Task instructions
Return, from the material below, each line in which "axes" occurs.

Exercise data
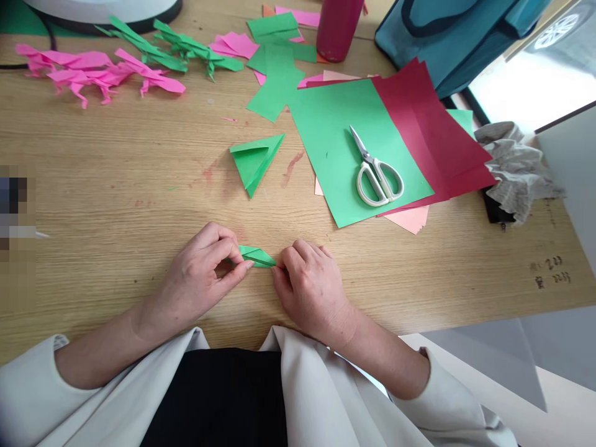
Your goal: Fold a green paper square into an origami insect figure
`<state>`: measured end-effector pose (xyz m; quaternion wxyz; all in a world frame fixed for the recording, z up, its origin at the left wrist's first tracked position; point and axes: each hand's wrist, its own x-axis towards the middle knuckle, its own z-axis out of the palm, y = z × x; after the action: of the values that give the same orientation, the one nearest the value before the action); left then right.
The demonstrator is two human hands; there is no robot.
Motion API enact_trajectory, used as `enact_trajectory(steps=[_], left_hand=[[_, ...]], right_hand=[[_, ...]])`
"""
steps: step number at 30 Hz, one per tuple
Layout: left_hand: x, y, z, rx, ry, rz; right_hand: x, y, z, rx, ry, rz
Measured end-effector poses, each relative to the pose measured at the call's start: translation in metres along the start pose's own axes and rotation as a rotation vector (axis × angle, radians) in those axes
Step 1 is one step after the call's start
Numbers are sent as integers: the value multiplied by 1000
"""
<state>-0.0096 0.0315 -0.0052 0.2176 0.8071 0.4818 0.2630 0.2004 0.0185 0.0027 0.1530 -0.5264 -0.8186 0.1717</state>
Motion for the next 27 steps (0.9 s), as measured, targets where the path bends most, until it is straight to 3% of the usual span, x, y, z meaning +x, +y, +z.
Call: enact_trajectory(steps=[3,11,27], left_hand=[[0,-1,0,-2,-13,0],[0,-2,-1,0,-9,6],[2,-1,-2,10,-12,11]], right_hand=[[-8,4,-2,16,13,-35],[-24,5,-2,-148,4,-364],[-24,2,4,-233,46,-395]])
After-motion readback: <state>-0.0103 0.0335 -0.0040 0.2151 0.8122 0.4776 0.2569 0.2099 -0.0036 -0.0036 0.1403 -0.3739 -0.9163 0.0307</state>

Response to this exercise
`<state>`: measured end-effector pose (xyz m; quaternion wxyz; all in a world frame fixed for the recording, z up, its origin at the left wrist's first tracked position; point and axes: each hand's wrist, its own x-axis towards the middle knuckle, its own z-axis out of the palm, y = z × x; after the action: of the values that give the same orientation, the one nearest the value before the action); left then right.
Measured end-effector poses, each relative to the pose measured at the call's start: translation in metres along the start pose's own axes and rotation as a rotation vector (axis × angle, radians) in those axes

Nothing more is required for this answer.